Put away the book, the description, the tradition, the authority, and take the journey of self-discovery. Love, and don’t be caught in opinions and ideas about what love is or should be. When you love, everything will come right. Love has its own action. Love, and you will know the blessings of it. Keep away from the authority who tells you what love is and what it is not. No authority knows and he who knows cannot tell. Love, and there is understanding.
Krisnamurti
Continuous partial attention describes how many of us use our attention today. It is different from multi-tasking. The two are differentiated by the impulse that motivates them…To pay continuous partial attention is to pay partial attention — continuously. It is motivated by a desire to be a LIVE node on the network. Another way of saying this is that we want to connect and be connected. We want to effectively scan for opportunity and optimize for the best opportunities, activities, and contacts, in any given moment. To be busy, to be connected, is to be alive, to be recognized, and to matter.
We pay continuous partial attention in an effort NOT TO MISS ANYTHING. It is an always-on, anywhere, anytime, any place behavior that involves an artificial sense of constant crisis. We are always in high alert when we pay continuous partial attention. This artificial sense of constant crisis is more typical of continuous partial attention than it is of multi-tasking.
Linda Stone, Continual Partial Attention
If we practice mindfulness, we get in touch with the refreshing and joyful aspects of life in us and around us, the things we are not able to touch when we live in forgetfulness. Mindfulness makes things like our eyes, our heart, our non-toothache, the beautiful moon and the trees deeper and more beautiful. If we touch these wonderful things with mindfulness, they will reveal their full splendor.

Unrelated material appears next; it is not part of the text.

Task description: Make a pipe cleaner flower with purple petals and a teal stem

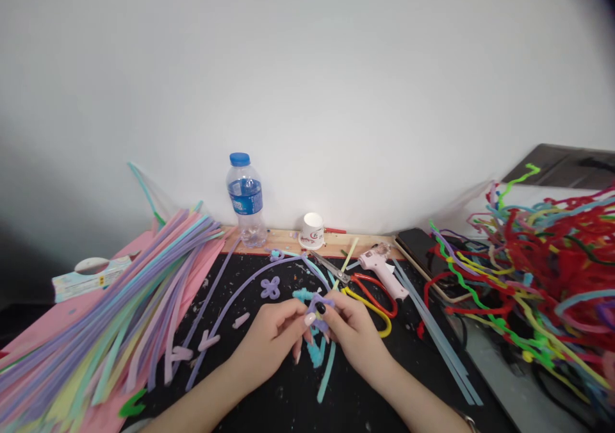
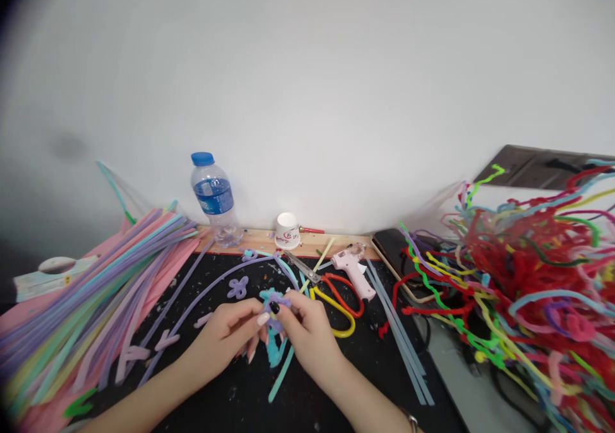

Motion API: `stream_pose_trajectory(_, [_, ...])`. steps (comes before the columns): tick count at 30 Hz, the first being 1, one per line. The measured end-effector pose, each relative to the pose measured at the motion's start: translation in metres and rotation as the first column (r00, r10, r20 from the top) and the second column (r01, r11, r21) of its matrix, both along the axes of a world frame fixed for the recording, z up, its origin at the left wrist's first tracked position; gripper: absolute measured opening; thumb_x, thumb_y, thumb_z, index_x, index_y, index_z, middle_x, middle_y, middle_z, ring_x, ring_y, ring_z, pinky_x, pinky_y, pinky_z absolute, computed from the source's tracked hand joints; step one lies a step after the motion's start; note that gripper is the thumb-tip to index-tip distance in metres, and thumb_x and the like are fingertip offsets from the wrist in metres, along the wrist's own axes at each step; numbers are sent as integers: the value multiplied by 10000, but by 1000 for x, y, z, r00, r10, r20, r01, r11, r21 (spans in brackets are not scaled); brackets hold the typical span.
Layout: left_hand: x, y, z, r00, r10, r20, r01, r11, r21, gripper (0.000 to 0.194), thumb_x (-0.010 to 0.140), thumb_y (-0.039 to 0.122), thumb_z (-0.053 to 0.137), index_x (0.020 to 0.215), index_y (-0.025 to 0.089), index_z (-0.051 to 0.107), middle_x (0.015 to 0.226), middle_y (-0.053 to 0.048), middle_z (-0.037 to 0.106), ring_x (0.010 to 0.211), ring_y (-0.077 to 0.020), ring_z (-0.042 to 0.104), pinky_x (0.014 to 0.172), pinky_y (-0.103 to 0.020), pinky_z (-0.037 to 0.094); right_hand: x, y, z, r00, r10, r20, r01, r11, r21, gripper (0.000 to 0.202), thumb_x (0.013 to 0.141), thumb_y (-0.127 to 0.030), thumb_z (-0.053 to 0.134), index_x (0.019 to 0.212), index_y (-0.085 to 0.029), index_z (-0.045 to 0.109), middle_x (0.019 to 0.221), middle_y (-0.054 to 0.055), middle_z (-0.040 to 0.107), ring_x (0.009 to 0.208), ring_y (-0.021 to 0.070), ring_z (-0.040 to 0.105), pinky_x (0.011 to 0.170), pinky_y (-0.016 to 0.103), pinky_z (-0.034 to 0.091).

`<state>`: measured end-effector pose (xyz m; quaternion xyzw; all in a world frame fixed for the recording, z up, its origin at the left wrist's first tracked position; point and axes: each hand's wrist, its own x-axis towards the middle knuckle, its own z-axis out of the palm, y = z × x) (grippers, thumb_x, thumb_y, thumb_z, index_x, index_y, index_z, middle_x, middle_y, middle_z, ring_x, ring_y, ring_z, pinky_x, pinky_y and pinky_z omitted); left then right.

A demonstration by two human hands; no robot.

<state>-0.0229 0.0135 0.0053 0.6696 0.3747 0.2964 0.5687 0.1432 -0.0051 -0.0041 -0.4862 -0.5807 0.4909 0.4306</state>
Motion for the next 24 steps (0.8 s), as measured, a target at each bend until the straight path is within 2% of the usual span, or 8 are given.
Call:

[But also]..when we touch our pain with mindfulness, we will begin to transform it. When a baby is crying in the living room, his mother goes in right away to hold him tenderly in her arms. Because mother is made of love and tenderness, when she does that, love and tenderness penetrate the baby and, in only a few minutes, the baby will probably stop crying. Mindfulness is the mother who cares for your pain every time it begins to cry.